One of the roles of a Research Ethics Committee is to provide an opinion on a proposed study, based on the suitability of the facilities and the investigator concerned. In order to assist REC members in their assessment of a facility, the following checklist has been provided by EFGCP. It is intended as guidance only, and a negative response to any of the items should not be automatically construed as a reason to decline a proposed study. Of far greater importance than the completion of the checklist, is the determination of the relevance and importance of any of the individual items mentioned in the checklist to the study and facility in question.
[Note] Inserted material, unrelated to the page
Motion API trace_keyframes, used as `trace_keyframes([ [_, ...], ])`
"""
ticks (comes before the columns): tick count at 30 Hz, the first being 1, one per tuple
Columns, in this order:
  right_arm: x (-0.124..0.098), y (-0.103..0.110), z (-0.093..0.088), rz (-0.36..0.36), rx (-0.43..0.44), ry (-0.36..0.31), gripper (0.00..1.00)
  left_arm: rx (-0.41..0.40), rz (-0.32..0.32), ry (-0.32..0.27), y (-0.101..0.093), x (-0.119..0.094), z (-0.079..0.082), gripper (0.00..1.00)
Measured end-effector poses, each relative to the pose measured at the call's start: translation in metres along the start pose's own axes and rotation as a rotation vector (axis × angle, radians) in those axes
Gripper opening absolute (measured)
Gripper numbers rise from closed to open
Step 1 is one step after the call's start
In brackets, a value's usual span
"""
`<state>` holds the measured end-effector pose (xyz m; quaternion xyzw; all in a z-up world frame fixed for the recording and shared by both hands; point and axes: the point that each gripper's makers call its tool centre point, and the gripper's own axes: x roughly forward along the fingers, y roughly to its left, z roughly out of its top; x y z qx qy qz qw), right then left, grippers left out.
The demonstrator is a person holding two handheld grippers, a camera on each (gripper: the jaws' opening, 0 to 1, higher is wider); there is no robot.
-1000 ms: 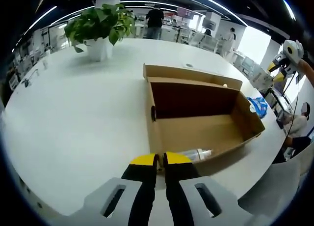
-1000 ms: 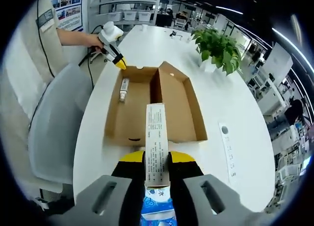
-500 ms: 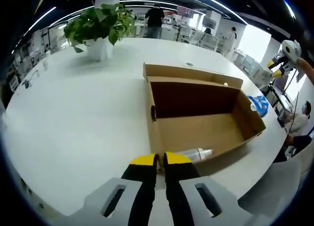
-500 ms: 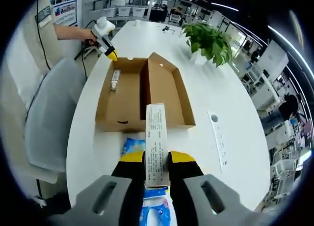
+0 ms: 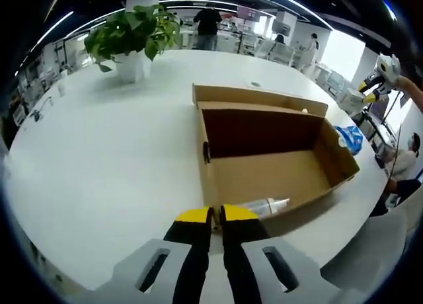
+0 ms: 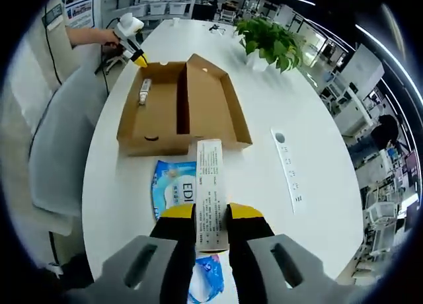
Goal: Operate the shoe box by opening the lid, removing the specified soft item, and placing it in the target area until the item is outside and the box remains undamaged.
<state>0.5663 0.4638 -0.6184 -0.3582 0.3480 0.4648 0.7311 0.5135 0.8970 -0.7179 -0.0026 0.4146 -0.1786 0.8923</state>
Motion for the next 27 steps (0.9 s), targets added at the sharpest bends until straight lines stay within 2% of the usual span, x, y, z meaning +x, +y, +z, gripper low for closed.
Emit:
trace_keyframes([
  [8,0.004,-0.010,-0.017,-0.013,0.006,0.031,0.15,0.017,0.008,0.012,0.000,0.000,0.000,0.02],
  [27,0.021,-0.025,-0.071,0.011,0.009,0.097,0.15,0.032,0.039,0.039,0.000,0.001,0.000,0.02],
])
It may be appropriate for a sub-committee to review the facility initially and subsequently periodically to determine compliance against the specific requirements of each protocol.
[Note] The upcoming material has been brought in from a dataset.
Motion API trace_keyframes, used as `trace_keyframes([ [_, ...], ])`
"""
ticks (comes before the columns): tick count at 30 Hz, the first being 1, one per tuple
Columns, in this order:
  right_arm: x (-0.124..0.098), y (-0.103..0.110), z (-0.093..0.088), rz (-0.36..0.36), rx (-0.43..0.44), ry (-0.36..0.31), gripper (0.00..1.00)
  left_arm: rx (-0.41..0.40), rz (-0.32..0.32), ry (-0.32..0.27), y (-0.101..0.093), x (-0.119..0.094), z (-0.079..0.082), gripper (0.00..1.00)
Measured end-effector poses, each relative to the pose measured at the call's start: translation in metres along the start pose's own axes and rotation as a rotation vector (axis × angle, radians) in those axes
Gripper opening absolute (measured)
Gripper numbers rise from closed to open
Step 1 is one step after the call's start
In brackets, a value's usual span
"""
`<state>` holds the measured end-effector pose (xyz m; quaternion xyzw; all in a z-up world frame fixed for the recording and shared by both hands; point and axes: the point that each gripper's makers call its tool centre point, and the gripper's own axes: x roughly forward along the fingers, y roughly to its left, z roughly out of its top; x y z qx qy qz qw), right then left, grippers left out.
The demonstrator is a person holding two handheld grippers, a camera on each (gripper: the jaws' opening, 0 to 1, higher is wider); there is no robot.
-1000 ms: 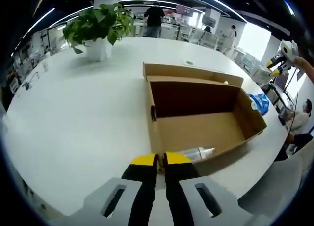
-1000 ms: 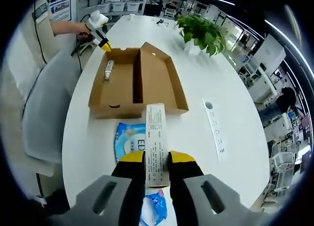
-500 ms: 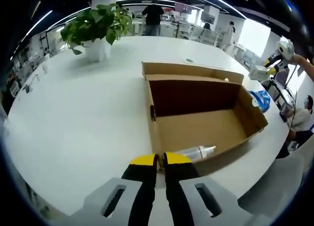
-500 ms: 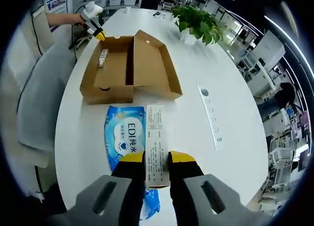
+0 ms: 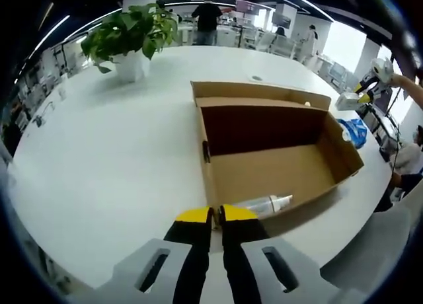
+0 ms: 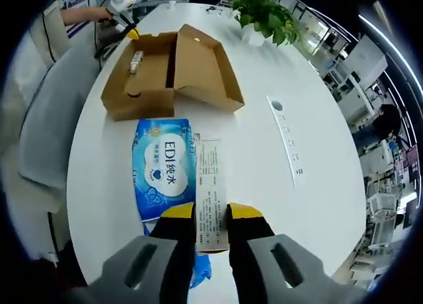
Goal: Operate the shoe box by opening the lid, removing the specified soft item, and placing it in the target area until the item is outside and the box remains undamaged.
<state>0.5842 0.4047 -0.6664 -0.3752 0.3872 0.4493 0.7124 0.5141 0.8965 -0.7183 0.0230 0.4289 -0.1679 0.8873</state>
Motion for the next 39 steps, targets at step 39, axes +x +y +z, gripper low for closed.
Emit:
trace_keyframes([
  [39,0.048,-0.021,-0.105,0.031,-0.008,0.138,0.15,0.000,0.046,0.044,-0.001,0.001,-0.001,0.02],
])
Ethics Committees in the European Union have a requirement for assessing the suitability of clinical research centres. Individual Member States may differ in their requirements for what Ethics Committees should include in their assessments. EFGCP does not seek to replace or contradict any Regional, National or Local regulations or guidelines, but to put forward some suggestions for “best practice” to Ethics Committees and their regulating authorities.

It is intended that this document should be completed by appropriate site staff as an aid to the Research Ethics Committee in fulfilling their duties in assessing site suitability prior to providing approval for a clinical trial to be conducted.
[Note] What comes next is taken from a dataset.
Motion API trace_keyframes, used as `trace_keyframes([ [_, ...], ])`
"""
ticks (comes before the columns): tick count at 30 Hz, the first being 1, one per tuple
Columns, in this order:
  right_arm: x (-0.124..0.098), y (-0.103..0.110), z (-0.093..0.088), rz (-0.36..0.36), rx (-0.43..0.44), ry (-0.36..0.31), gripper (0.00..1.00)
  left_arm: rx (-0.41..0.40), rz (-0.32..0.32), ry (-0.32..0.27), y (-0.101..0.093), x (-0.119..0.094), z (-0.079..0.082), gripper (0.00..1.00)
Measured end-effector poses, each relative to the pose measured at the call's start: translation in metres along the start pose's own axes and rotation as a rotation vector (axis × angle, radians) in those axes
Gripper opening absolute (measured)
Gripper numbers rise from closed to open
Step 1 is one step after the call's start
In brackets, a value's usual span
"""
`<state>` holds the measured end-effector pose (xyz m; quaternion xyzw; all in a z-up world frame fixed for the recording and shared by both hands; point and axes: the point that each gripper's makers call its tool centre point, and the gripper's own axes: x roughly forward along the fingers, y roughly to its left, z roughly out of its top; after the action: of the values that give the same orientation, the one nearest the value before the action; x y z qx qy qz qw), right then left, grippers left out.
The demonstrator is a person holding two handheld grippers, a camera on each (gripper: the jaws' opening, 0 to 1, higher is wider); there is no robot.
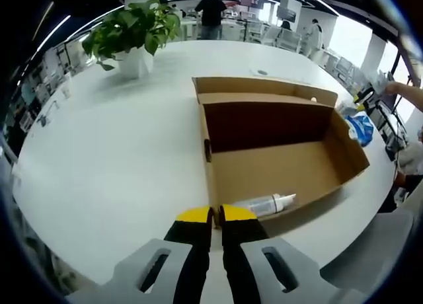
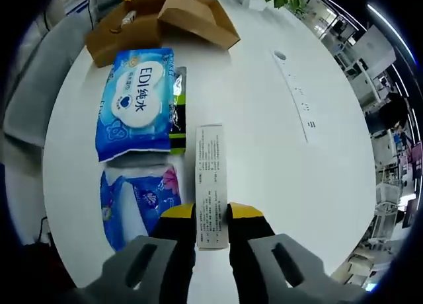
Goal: Operate the shoe box by opening the lid, removing the specified soft item, and placing it in the target area until the item is outside and the box remains undamaged.
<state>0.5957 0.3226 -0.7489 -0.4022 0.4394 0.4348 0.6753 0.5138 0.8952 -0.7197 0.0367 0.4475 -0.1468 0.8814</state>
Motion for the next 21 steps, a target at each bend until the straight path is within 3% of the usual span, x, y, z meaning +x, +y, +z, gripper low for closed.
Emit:
trace_keyframes([
  [21,-0.006,0.012,-0.022,0.033,-0.059,0.033,0.16,0.007,0.002,0.011,0.003,0.002,0.000,0.02],
])
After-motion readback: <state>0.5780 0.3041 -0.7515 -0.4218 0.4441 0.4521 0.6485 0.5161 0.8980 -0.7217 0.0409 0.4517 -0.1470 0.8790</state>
EFGCPIECsiteassesdocFINAL4Dec2009 Page 2 of 11 European Regulatory Background.

2001/20/EC 2005/28/EC ICH GCP (E6)

EMEA Procedure Number INS/GCP/3 on Conducting GCP Inspections (Annex 5- Phase 1 units)

EU Commission Detailed Guidance on the Application Format and Documentation to be Submitted in an Application for an Ethics Committee Opinion on the Clinical Trials on Medicinal Products for Human Use ENTR/CT 2, Feb 2006 (*)

Ethics committees have obligations to assess qualifications of Investigators and supporting staff and quality of facilities for clinical trials (*)

4.7 Suitability of the Investigator and Quality of the Facilities

The qualification of the principal investigator should be described in a current curriculum vitae and/or other relevant documents. Any previous training in the principles of GCP or experience obtained from work with clinical trials and patient care should be described. Any conditions, such as economic interests, that might be suspected to influence the impartiality of the Investigator should be presented. The Ethics Committee should give an opinion on the quality of the facilities (including the availability of adequate resources, personnel and laboratory facilities). The evaluation of the quality of the facilities might be based on a written statement by the head of the clinic/institution at the trial site or by some other responsible person, according to the system in the Member State.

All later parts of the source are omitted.